I won’t name the YouTube channel nor the news sites that are having their content “re-purposed” however. The point is to describe a spam technique that currently is live on Google. Who the spammers are is besides the point.

This is how it works:
Google ranks videos that are newsworthy at the top of Google’s search results. When a news topic is trending, Google will promote videos about that topic to the top of Google’s search results.

The spammers are exploiting this loophole in Google’s algorithm because the trending topics algorithm apparently does not not check if the audio content is a duplicate of text content.

How to Create Text to Video Content?

There are many ways to create fake video content. One way can be to download textual news content from an RSS feed then run it through a text to audio converter. Now the spammers have an audio file.

Google Cloud Can Help Spammers Spam Google

Google Cloud has a machine learning product that will transcribe up to four million characters for free.

After that Google charges from $4 to $16 per million characters transcribed from text to voice.

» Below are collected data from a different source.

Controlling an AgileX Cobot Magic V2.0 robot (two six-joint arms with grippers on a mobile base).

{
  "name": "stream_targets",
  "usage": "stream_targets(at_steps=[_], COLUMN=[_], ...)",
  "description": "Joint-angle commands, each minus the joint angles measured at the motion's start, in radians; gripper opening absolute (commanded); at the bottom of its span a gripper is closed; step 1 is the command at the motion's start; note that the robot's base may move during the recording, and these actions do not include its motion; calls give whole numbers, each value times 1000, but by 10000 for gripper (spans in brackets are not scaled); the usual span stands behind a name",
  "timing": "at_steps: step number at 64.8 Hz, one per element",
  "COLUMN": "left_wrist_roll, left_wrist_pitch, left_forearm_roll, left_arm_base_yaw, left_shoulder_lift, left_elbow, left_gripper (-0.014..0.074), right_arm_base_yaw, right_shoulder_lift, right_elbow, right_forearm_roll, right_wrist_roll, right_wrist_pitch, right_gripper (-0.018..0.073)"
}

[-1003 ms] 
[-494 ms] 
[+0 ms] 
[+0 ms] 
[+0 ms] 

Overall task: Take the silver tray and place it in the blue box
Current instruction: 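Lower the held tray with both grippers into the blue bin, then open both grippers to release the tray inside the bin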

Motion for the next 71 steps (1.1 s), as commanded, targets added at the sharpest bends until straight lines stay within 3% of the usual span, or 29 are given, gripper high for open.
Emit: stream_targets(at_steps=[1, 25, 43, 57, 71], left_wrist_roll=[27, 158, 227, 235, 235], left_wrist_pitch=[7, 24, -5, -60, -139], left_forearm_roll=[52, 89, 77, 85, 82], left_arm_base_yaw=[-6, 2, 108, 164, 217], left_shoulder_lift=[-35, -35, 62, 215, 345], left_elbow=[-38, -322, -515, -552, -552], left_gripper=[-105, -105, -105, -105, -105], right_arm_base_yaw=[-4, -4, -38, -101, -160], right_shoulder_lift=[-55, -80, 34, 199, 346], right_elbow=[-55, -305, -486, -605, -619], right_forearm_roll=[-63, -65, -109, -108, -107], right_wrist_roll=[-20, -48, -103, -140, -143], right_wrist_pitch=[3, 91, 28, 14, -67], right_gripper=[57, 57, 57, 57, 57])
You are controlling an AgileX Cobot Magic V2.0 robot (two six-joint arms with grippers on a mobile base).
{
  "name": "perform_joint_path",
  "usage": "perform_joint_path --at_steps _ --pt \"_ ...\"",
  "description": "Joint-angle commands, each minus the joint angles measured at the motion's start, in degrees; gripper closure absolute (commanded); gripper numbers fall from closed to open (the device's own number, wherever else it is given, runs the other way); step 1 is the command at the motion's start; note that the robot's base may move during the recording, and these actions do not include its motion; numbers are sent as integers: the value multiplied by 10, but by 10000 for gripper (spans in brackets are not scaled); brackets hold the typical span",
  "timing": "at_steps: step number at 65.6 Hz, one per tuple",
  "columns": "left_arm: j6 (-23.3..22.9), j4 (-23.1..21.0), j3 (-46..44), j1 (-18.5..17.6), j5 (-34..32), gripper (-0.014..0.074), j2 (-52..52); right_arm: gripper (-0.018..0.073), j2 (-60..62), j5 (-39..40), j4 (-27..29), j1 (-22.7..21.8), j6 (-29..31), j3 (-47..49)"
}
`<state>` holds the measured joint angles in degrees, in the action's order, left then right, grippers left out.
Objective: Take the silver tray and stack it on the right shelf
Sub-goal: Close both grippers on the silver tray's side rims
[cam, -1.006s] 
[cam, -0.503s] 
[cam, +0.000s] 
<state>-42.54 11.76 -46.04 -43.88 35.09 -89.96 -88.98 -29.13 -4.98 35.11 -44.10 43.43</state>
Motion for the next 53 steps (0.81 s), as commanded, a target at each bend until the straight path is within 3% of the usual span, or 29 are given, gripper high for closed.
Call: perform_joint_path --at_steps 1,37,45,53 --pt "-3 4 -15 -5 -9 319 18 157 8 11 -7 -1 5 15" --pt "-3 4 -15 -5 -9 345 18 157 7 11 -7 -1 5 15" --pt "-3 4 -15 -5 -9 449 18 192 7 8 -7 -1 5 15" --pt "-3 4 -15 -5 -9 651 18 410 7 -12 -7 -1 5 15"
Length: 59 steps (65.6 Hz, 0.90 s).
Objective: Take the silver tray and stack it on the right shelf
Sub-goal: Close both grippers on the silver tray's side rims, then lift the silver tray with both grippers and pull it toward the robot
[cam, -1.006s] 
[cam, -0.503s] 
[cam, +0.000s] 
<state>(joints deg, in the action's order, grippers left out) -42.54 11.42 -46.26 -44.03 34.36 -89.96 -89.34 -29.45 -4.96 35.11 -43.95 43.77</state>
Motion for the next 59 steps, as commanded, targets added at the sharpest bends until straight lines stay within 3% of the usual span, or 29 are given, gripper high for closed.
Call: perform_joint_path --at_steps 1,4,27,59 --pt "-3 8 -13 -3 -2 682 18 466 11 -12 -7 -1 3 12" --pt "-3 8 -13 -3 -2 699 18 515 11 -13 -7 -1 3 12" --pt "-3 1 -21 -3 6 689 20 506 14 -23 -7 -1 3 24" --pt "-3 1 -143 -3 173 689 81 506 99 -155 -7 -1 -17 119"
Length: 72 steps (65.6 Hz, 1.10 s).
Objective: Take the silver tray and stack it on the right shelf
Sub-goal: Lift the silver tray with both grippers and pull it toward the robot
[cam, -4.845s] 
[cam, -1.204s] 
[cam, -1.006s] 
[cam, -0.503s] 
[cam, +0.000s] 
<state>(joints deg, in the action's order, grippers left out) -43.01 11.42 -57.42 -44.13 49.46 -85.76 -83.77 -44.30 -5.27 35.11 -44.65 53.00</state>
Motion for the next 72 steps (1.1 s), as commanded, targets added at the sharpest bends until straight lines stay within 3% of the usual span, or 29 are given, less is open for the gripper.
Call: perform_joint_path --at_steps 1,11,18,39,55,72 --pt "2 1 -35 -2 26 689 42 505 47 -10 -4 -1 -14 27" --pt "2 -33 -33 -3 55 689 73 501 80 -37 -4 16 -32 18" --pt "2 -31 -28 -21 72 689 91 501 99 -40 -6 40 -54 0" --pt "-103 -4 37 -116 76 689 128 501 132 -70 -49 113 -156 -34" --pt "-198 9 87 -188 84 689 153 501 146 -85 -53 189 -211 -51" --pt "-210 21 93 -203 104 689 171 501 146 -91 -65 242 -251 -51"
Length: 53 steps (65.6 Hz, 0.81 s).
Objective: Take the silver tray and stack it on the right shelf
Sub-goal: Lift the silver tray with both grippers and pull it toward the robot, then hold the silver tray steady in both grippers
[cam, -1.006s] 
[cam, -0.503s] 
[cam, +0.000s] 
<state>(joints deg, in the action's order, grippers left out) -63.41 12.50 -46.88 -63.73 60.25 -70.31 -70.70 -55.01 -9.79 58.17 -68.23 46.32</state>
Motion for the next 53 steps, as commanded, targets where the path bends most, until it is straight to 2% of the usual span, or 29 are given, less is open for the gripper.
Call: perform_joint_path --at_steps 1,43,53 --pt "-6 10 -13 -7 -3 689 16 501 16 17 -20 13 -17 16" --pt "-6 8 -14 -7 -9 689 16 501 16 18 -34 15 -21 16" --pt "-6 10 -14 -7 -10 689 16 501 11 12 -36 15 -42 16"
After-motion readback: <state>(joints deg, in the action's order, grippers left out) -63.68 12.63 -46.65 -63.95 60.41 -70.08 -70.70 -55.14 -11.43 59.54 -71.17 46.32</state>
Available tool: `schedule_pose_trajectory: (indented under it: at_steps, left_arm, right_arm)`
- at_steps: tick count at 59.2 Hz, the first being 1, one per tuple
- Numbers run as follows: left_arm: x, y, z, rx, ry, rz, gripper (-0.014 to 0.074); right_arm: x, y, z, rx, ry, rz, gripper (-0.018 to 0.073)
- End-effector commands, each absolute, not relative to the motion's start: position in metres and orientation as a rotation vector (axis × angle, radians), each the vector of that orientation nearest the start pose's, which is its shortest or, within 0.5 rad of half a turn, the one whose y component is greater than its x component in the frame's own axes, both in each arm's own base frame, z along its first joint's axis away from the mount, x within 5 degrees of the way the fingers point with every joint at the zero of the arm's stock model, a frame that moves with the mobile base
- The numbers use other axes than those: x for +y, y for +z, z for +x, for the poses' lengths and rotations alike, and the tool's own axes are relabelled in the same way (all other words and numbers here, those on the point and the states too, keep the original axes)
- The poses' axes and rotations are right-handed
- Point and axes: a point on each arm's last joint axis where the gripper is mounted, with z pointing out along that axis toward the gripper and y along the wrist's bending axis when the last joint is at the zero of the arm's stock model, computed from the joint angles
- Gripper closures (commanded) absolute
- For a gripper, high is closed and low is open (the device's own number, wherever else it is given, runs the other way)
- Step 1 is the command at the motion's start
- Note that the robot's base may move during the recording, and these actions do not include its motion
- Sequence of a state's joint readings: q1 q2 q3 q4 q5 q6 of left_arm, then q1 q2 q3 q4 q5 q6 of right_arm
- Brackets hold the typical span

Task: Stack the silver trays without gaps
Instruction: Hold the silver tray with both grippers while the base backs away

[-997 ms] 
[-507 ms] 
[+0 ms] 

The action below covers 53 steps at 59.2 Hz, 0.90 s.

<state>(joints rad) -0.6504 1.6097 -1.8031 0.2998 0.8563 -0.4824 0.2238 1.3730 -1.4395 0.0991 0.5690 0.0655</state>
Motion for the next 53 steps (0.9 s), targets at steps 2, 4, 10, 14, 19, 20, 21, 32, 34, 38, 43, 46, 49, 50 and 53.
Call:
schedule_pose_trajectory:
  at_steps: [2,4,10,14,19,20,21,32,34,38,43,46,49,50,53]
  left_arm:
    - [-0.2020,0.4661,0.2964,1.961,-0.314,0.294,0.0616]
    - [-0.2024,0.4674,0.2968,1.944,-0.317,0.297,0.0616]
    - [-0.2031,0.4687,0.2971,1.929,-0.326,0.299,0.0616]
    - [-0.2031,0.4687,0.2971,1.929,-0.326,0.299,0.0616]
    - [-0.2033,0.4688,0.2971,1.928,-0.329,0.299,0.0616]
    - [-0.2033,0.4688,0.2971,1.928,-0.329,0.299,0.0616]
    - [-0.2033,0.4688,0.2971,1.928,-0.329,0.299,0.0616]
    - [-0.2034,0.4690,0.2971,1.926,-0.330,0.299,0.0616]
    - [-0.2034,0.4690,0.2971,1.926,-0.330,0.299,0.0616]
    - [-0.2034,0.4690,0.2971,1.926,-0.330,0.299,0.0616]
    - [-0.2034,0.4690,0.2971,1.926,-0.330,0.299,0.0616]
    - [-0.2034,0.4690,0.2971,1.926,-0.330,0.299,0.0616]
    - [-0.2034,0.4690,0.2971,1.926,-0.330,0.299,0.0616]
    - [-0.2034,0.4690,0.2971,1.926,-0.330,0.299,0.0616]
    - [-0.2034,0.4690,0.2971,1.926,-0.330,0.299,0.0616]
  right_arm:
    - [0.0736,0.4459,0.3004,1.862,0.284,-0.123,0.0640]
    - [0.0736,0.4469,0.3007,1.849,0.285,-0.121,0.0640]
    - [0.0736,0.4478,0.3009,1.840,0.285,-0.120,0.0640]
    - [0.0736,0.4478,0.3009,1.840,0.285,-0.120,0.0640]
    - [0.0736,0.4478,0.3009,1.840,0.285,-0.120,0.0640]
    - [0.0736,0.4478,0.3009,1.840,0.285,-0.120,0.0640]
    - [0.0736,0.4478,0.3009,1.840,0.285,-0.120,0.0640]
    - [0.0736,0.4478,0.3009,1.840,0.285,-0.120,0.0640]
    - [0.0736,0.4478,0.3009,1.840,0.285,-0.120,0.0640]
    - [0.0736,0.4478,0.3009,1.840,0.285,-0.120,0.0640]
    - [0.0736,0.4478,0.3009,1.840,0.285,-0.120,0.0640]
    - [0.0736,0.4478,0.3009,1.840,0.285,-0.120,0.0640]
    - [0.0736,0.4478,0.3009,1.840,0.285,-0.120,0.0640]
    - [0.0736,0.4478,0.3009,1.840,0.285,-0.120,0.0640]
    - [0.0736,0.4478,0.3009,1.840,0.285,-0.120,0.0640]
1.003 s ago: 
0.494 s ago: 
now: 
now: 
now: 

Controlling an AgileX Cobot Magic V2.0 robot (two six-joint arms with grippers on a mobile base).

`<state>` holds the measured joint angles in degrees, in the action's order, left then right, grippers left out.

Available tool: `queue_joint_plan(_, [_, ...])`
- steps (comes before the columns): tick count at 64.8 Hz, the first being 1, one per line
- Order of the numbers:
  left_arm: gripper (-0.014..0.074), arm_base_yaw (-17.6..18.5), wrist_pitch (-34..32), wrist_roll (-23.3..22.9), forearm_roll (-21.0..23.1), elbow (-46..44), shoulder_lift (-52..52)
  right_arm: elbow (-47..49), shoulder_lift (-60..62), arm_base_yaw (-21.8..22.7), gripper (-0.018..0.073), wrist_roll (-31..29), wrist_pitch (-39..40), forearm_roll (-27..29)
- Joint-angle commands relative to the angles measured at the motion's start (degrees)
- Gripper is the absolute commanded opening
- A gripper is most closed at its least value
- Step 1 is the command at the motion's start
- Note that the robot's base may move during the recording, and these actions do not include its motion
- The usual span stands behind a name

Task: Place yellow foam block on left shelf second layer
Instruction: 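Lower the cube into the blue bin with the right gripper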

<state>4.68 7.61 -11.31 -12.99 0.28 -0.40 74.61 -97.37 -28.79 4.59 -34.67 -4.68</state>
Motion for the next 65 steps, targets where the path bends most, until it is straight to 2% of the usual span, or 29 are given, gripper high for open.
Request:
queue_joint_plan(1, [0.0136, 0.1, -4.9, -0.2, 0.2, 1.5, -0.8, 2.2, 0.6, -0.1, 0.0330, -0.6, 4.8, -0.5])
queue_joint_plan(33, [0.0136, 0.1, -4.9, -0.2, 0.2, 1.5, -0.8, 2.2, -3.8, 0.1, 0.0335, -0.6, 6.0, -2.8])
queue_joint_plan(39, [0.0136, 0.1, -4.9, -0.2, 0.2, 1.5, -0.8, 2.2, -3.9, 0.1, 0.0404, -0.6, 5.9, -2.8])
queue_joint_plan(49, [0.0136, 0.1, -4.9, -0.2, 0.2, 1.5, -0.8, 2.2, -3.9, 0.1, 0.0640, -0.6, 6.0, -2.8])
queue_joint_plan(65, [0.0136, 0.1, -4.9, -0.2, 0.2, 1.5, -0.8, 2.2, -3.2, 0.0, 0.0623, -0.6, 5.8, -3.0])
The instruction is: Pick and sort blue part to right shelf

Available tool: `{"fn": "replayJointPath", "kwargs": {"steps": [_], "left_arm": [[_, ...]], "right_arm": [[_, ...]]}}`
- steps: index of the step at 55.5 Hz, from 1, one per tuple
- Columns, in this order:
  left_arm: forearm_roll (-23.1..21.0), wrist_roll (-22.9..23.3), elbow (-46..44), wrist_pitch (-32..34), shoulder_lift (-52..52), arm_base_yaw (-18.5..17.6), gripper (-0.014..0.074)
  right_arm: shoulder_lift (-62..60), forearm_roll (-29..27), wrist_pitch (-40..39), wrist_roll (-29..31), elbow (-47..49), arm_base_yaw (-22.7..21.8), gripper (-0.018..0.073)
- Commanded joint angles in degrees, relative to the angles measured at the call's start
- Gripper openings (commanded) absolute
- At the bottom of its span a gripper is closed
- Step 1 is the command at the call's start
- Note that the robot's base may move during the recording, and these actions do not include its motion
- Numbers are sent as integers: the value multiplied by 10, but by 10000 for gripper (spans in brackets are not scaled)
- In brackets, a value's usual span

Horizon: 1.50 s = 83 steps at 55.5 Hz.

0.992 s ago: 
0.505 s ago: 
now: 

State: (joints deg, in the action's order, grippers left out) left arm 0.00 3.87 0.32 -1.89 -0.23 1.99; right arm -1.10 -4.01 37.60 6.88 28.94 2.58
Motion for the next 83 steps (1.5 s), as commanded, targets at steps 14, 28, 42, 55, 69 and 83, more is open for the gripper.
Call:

Non-Google services charge from $1/minute to $10/hour for transcribing audio content to text.

The next step is to create an image to display in the video while the audio plays beneath it. What the spammers are doing is downloading the featured image from the news article and using that as the display image in the YouTube videos.

The YouTube video is then altered with an introduction splash screen that says “Presented By” and then the static image shows while an electronic voice speaks the words from the article.

Podcast to Text Spam

Another spam technique is to download audio and run it through an audio to text software. There are many ways to do this, including Google’s own Gboard app for Android, which is free.

Gboard is a free Android keyboard app that features a transcription function. All you have to do is open up a text or note app then click the microphone while the podcast is running. Instant free content! Full instructions on Google’s Gboard Help page here.

Gboard isn’t the only app that can convert audio to text. There are online services that charge from $1/minute to transcribe audio to text to $10/hour. And of course, there are many free apps that use Google’s machine learning technology.

Does Google Know About this Spam?

Yes, Google knows about the text to video spam technique. I tweeted about it on December 27, 2019 (without revealing the spammers identity) and Gary Illyes of Google responded that he had sent the report to Google’s spam team.

Sent it over to the webspam team, thanks

— Gary "鯨理／경리" Illyes (@methode) December 28, 2019

Not only does Google know about it, but variations of these techniques are already being openly discussed in Facebook SEO groups, with specific apps and software to use in order to create spam content. Information about machine learning spam is already out in the wild.

Google knows about it.

Spammers know about it.

You should know about it too.

Publishers need to be aware of the possibility that someone may be using their audio, video or text content without their permission.